Advice on Microsoft Malware Detection kaggle competition

dfarrell · March 8, 2019, 2:33am

I’m trying to use fastai.tabular to predict malware detections in Kaggle’s Microsoft Malware Detection competition. My model scores poorly (0.657 AUC, which is ranked 1768/2282 and is 0.053 behind the #1 score). The kaggle forums say that even the most basic blind models are scoring around 0.67, but of course these are not fast.ai users. I think they’re using more standard ML techniques/packages. Does anyone have an opinion on whether the fastai.tabular deep learning model simply doesn’t perform as well for this particular case? If I recall correctly, Jeremy in his course said that he has found that 90% of the time the fastai.tabular library is as good as more conventional structured data ML, so I wonder if this is just one of those 10% that won’t work.

I realize I haven’t given a detailed description of how I’m handling the different categorical/continuous variables, or how I’m splitting validation. I can get into this if anyone is interested.

edwardjross · March 8, 2019, 9:15am

In that competition you get training data from one period of time and test data from a much later period of time.
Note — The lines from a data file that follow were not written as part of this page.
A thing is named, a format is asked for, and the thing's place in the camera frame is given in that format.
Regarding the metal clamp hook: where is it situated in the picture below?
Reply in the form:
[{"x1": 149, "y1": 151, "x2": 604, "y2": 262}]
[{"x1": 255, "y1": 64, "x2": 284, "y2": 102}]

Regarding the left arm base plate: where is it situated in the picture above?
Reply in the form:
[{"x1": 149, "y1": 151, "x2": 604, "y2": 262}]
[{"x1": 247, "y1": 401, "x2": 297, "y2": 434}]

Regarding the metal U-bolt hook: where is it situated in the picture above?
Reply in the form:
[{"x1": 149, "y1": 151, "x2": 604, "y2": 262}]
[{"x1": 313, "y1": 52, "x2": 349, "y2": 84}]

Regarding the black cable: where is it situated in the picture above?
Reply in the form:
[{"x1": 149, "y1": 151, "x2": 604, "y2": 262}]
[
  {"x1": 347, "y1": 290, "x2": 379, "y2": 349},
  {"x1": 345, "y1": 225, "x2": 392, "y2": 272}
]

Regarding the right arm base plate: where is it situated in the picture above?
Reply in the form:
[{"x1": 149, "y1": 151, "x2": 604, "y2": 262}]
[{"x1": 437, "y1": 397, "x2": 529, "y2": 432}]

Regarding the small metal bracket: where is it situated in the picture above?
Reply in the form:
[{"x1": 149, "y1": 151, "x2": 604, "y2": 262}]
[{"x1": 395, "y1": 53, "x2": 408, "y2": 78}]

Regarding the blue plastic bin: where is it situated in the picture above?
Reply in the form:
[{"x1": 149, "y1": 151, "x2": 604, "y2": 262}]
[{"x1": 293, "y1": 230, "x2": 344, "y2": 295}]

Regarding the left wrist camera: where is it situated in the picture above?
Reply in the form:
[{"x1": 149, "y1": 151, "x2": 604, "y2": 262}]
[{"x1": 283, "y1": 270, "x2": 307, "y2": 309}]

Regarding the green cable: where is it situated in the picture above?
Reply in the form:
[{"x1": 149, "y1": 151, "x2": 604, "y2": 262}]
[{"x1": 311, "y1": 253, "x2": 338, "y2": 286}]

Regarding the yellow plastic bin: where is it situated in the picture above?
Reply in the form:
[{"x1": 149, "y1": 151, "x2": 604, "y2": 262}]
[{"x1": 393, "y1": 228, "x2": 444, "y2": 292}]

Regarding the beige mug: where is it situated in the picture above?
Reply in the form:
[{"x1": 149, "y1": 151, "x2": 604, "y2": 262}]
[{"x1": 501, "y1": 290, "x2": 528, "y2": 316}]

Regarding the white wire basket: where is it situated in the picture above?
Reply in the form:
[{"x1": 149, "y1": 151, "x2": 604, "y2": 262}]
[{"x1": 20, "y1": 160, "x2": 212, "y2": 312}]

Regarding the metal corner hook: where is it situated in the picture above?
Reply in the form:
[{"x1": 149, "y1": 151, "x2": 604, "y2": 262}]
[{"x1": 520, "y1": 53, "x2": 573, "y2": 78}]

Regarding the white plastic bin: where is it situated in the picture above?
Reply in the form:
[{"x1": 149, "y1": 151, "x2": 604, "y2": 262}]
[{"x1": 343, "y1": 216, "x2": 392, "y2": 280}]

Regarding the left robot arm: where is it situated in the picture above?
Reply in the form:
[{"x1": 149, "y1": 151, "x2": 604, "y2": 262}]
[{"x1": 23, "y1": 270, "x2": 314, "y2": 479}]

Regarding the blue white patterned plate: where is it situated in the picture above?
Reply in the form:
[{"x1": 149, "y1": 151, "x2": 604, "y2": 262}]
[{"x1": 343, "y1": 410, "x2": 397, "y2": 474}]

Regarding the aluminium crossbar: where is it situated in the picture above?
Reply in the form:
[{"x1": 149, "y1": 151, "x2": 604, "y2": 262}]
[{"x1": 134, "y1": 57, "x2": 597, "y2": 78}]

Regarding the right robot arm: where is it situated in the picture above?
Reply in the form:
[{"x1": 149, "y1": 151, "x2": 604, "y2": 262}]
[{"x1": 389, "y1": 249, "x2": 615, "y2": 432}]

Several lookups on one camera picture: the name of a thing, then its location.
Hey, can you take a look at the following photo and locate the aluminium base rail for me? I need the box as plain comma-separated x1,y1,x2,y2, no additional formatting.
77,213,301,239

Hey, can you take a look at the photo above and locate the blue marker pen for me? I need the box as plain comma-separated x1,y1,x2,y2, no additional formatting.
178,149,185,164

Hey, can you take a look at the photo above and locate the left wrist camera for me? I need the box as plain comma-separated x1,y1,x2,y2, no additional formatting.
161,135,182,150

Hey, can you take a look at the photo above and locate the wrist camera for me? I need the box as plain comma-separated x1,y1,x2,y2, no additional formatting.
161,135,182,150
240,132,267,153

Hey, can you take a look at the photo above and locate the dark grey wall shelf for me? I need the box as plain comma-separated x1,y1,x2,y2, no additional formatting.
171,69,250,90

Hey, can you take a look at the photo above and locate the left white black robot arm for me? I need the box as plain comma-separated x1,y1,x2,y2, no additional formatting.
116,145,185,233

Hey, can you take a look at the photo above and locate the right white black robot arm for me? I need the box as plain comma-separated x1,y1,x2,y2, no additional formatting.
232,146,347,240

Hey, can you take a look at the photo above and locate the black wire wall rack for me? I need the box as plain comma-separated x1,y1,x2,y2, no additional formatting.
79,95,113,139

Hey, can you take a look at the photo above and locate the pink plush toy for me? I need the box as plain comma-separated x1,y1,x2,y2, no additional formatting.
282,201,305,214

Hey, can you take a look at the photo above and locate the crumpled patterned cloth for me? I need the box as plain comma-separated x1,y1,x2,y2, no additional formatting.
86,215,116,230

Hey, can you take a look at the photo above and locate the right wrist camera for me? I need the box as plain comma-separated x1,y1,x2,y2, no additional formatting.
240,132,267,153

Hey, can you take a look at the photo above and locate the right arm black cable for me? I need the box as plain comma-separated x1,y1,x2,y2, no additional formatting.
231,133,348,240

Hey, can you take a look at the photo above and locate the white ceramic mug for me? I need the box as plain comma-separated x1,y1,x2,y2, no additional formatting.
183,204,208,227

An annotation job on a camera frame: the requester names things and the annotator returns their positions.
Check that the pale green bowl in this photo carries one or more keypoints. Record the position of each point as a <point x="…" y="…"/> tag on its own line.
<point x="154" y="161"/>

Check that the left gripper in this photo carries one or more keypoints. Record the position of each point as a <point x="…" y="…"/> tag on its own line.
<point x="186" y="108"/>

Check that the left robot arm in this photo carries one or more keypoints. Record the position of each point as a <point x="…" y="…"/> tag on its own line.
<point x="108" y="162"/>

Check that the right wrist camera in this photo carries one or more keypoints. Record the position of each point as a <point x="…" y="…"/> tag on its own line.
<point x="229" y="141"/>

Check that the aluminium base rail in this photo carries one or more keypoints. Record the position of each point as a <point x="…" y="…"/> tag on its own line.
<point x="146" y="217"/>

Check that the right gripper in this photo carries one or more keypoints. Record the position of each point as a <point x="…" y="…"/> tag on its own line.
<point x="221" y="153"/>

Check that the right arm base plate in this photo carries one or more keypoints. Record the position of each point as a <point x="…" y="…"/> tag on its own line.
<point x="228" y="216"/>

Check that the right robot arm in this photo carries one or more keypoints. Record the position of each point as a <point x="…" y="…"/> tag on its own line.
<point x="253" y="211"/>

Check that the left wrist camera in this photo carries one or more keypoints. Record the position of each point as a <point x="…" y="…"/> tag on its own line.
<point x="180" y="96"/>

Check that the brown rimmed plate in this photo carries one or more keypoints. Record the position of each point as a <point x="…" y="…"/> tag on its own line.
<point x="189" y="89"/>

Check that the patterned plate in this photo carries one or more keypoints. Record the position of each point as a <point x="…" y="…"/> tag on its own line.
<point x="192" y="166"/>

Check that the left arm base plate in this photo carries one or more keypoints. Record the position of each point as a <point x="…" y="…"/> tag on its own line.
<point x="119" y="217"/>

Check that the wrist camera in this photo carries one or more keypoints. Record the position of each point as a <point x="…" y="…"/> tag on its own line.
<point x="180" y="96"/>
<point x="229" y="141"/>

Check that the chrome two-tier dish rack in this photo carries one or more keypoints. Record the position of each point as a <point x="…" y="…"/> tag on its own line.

The trick is working out what features will generalize well over long time periods; it’s very hard to learn that from the data because most of the training data comes from a short period of time.

So I’d think to do well in that competition you’ll need to do quite a bit of hand engineering of features (or at the very least import a bunch of external supporting data); I think that’s going to be more important than the learner you use.